Supplied information =
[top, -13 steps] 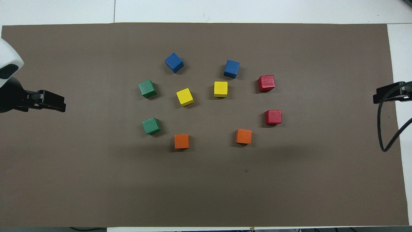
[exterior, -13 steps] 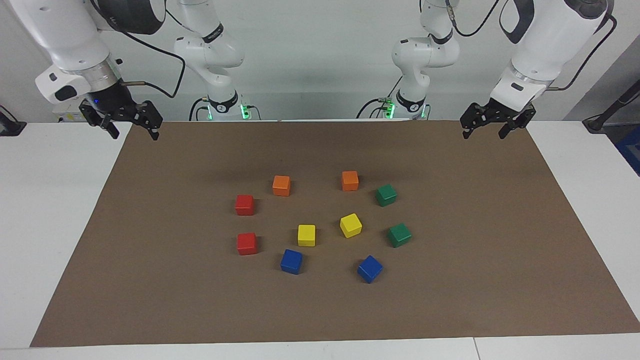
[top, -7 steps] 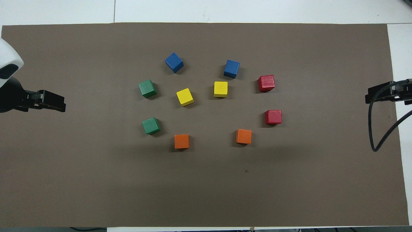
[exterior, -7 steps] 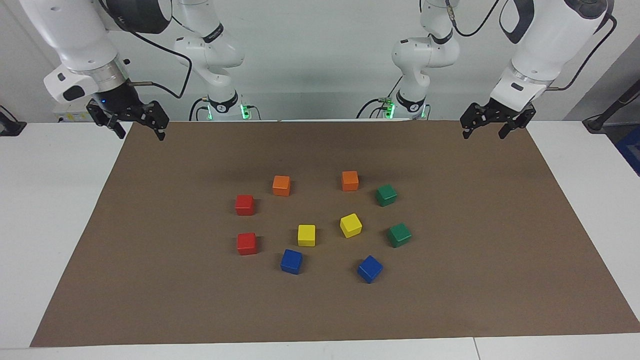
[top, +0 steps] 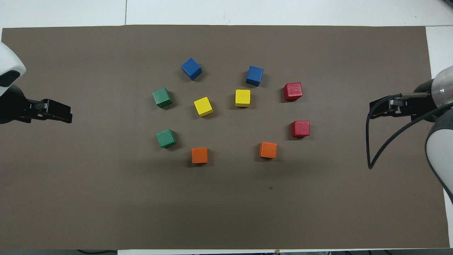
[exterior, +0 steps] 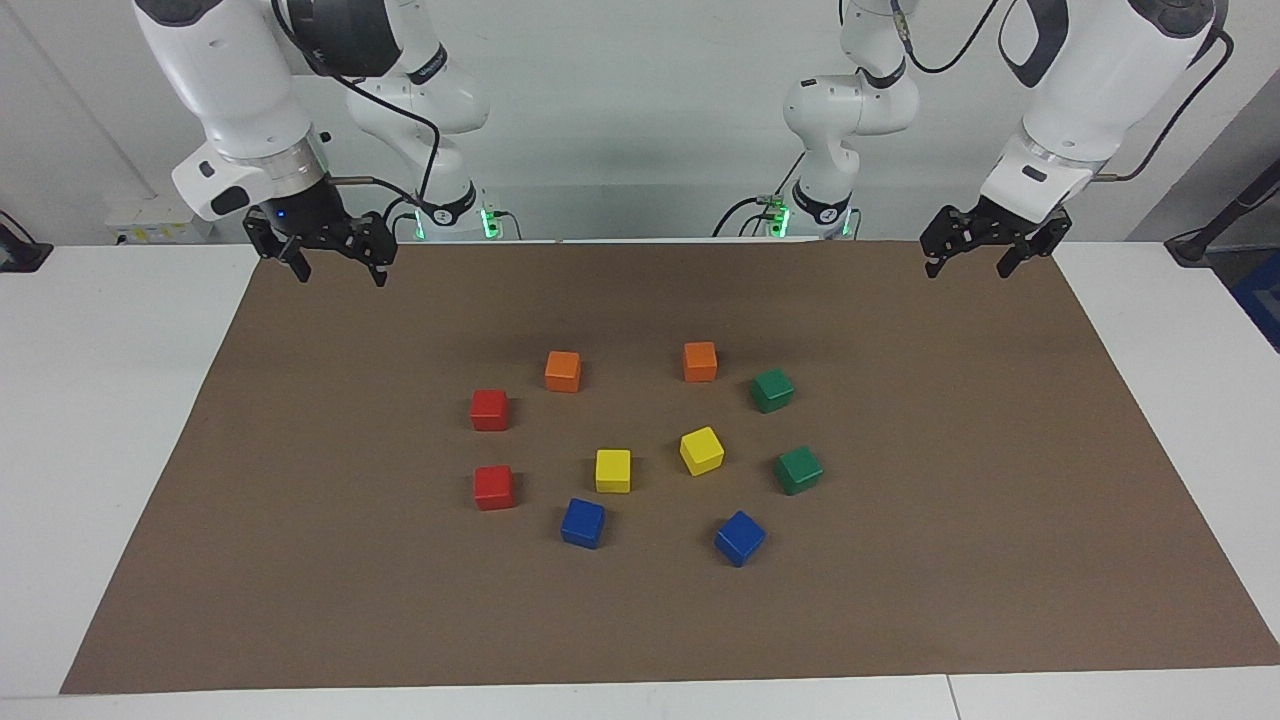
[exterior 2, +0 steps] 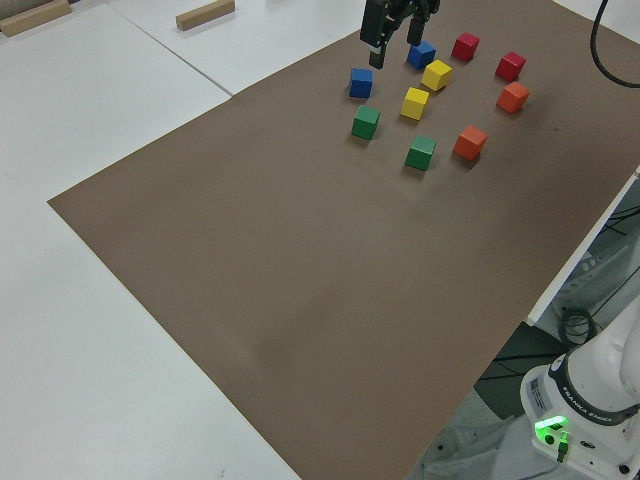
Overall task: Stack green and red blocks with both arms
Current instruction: 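Reach the right gripper toward the nearer red cube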
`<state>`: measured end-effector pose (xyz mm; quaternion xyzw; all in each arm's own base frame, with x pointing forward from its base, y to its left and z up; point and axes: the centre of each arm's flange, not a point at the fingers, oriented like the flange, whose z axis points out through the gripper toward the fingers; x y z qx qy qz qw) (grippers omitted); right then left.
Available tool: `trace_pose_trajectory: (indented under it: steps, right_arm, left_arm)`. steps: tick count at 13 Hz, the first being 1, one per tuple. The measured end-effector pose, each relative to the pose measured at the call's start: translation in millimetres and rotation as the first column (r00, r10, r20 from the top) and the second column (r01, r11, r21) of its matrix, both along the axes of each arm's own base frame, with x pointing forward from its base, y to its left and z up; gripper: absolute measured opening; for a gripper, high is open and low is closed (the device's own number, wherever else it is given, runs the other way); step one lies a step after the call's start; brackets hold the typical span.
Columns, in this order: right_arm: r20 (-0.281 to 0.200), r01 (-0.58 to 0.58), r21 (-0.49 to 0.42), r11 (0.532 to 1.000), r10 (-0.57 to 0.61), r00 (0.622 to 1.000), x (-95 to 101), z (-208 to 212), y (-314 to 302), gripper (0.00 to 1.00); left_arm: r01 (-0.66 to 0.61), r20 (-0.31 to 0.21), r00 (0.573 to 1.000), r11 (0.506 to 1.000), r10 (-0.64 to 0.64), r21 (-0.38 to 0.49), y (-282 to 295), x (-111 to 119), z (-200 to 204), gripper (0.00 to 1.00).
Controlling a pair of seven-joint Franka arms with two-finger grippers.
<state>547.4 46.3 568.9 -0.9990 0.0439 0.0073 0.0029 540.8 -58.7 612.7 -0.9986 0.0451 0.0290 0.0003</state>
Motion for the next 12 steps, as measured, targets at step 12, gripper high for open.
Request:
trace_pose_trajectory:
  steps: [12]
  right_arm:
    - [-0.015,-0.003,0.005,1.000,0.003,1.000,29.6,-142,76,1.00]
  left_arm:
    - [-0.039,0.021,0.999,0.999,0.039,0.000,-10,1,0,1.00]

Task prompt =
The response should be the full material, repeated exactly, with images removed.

Answer box =
[top, -13 steps] 
[exterior, -13 steps] 
[top, -7 steps] 
[exterior, -7 steps] 
[top, +0 steps] 
[exterior, +0 steps] 
[exterior 2, +0 steps] 
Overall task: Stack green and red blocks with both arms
Current instruction: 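Reach the right gripper toward the nearer red cube
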`<state>`: measured end-effector pose (xyz mm; quaternion xyzw; all in each arm's own base frame, with x pointing forward from its base, y to its left and z up; point and axes: the centre of each arm's flange, not a point at the fingers, oriented like the flange, whose z axis points out through the gripper toward the fingers; x y z qx qy qz qw) (grippers omitted); right then left.
Available tool: `trace_pose_trajectory: (indented under it: steps, right_arm, left_arm)`. steps: tick count at 13 Hz, the first being 1, one per tuple. The measured end-effector pose, each relative to the pose measured at the call's start: translation in millimetres and rotation as the first column (r00, r10, r20 from the top) and the second column (r01, r11, r21) of its matrix, both along the axes of each arm's own base frame, with x pointing forward from its base, y to its left and z up; gripper: absolute measured opening; for a gripper, high is open and low is closed (the device's own number, wherever else it is given, runs the other way); step one lies a step after the call's start; brackets hold the typical span.
Columns, in this order: right_arm: r20 (-0.281 to 0.200), r01 (-0.58 to 0.58), r21 (-0.49 to 0.42), r11 (0.532 to 1.000), r10 (-0.57 to 0.61), r00 (0.622 to 1.000), x (-95 to 101), z (-208 to 212), y (-314 to 302), gripper (0.00 to 1.00); left_arm: r01 (-0.66 to 0.61), r20 (-0.31 to 0.21), r00 (0.573 to 1.000), r11 (0.506 to 1.000), r10 (-0.64 to 0.64), r21 (-0.38 to 0.49), y (-282 to 295), x (-111 to 119), z (-200 to 204), gripper (0.00 to 1.00).
Controlling a pair of seven-joint Franka arms with two-finger grippers.
<state>547.4 46.3 568.9 -0.9990 0.0439 0.0073 0.0029 540.8 -58.7 612.7 -0.9986 0.0451 0.0290 0.0003</state>
Motion for the next 12 steps, as measured, targets at step 12, gripper high for open.
Request:
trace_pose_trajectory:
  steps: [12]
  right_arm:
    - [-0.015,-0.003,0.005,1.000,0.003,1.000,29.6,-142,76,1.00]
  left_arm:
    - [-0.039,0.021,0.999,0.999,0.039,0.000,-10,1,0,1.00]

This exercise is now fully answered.